14 thoughts on “A brave claim”

  1. Err, transmitting your keys from a satellite to the ground? I wouldn’t worry about whether your keys are guessable or brute forceable or not.

    I’d worry about the receivable footprint.

    Then all you* need to do is capture the keys and use them at random to decode intercepted Chinese comms. Once you get something that approximates to Chinese, you’ve got the right key and you can keep cracking that line until they rotate the keys.

    * For a definition of “you” that is really Fort Meade and Cheltenham, with receivers based where-ever they need them under the satellite track.

  2. BTW – we do have the ability to generate “100% secure comms”. One time pads.

    The problem there is effort required for key generation (to make sure it has sufficient entropy) and key distribution (1 bit of key, to at least 2 locations, for every bit of data.)

  3. QUESS is part of a collaboration between the Chinese Academy of Sciences and the Austrian Academy of Sciences: see http://www.iqoqi-vienna.at/home/research-groups/zeilinger-group/space-quantum-communication/ Definitely proof of principle stuff rather than actually real-life useful, but I don’t see why it wouldn’t work.

    They seem to be distributing entangled pairs made in the satellite to two ground stations, which would permit them to use the Ekert 97 protocol or one of it’s relatives (much of their early work was BB84, which is not so exciting, but if they can teleport qubits they can run Ekert 97). The nice thing about Ekert 97 is that in principle it does not require that the entangled source be reliable: it can be error prone, or even compromised by an enemy. Tampering can be detected by the two ground users who can then stop communication. (In principle they could use entanglement distillation to continue communicating in the presence of low levels of tampering, but that would require rather more sophisticated technology.) As a general rule quantum cryptography can’t be tapped, it can only be blocked.

    So I’m afraid Tim’s proposal wouldn’t succeed. That doesn’t mean that everything is secure of course: red-black leakage (accidental or induced by injection of trojans through a social engineering attack) and rubber hose cryptanalysis remain the obvious approaches.

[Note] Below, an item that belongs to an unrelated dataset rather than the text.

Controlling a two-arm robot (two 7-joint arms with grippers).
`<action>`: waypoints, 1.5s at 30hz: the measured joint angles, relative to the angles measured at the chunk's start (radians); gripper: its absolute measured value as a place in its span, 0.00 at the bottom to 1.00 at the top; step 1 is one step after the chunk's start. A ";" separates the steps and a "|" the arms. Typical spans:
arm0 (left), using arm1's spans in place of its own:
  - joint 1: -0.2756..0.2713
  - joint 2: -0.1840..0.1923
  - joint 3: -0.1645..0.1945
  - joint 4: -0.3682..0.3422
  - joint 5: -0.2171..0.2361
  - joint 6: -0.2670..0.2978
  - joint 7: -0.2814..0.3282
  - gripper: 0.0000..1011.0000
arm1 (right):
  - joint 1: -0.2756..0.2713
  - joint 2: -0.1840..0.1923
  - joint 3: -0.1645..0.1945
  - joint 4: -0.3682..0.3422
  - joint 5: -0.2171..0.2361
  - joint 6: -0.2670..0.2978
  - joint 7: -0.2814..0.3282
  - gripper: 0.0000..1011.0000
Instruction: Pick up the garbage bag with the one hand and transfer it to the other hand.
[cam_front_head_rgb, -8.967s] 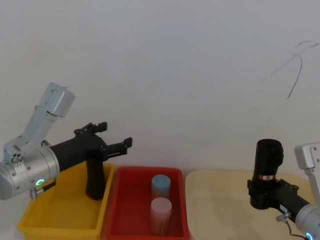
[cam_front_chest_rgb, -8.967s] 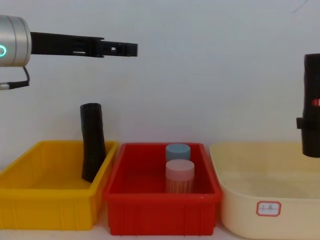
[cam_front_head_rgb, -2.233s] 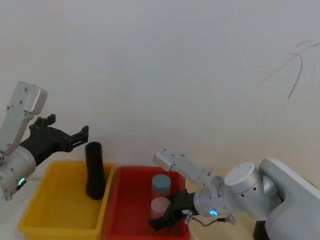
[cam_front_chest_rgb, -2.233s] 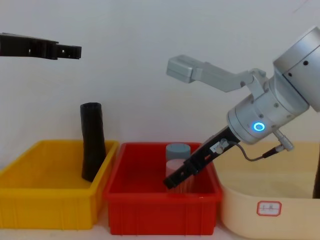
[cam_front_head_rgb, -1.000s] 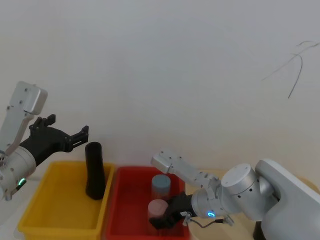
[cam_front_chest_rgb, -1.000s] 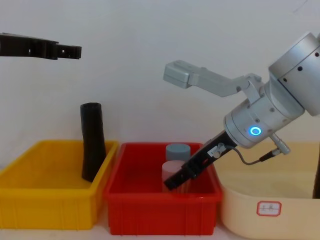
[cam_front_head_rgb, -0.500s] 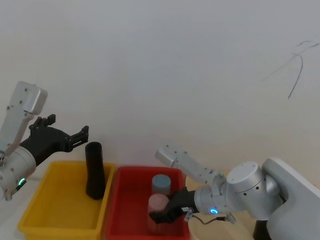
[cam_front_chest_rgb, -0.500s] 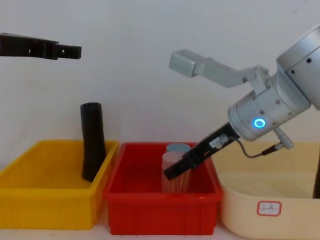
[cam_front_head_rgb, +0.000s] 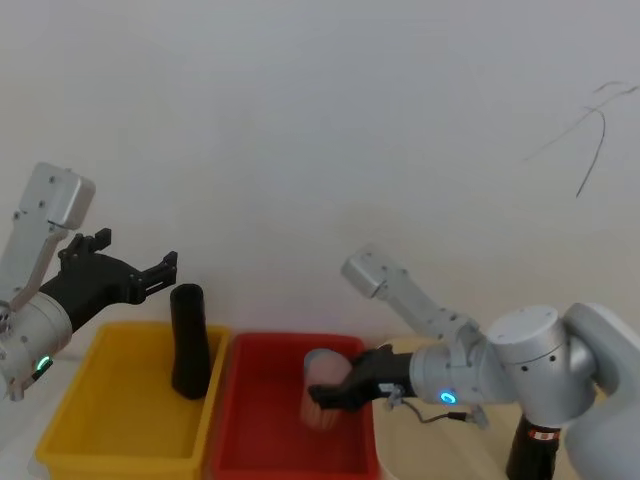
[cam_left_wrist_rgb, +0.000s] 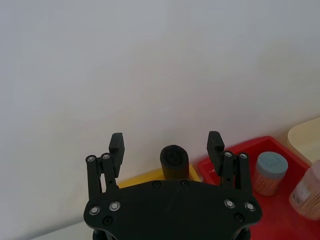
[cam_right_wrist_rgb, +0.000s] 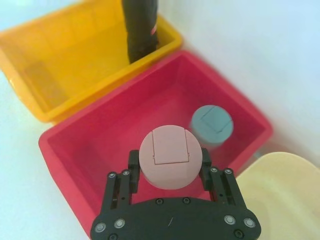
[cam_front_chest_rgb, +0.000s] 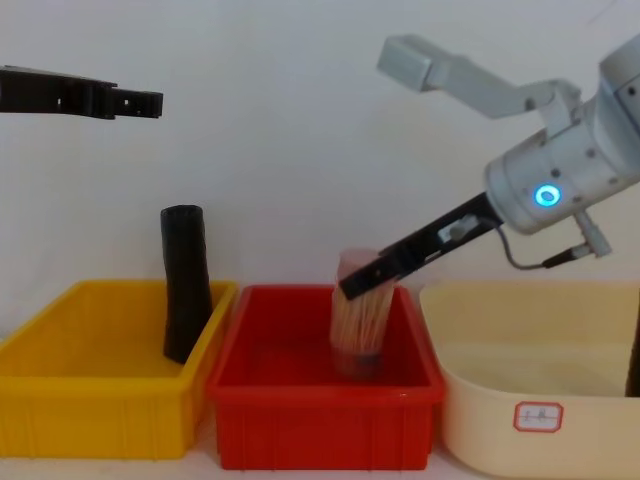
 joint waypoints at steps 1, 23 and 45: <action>0.000 0.000 0.000 0.000 0.000 0.000 0.000 0.99 | -0.003 0.002 0.008 -0.008 0.004 0.002 -0.003 0.66; 0.000 0.000 0.000 0.000 0.000 0.000 0.000 0.99 | -0.078 0.072 0.233 -0.206 0.117 0.068 -0.113 0.66; 0.000 0.000 0.000 0.000 0.000 0.000 0.000 0.99 | -0.196 0.143 0.280 -0.317 0.152 0.139 -0.162 0.66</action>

  4. Quantum crypto is one of those things – it has the potential to be uncrackable in theory, but the implementation side of it is not at all straightforward, and if you mess that up you think you’re uncrackable while leaking like a sieve.

  5. @SE,

    No keys are distributed by the satellite. The satellite distributes entanglement resources which the ground stations use to general one time pads for use as keys. The generation protocol ensures that the two ground stations come to an agreement on the same randomly generated one time pad, while nobody else (not even the satellite) knows anything about it beyond an upper bound on its length.

  6. Wasn’t the most secure form of communications in WWII achieved by using speakers of an obscure language the enemy couldn’t possibly have knowledge of, in that particular case Navajo IIRC?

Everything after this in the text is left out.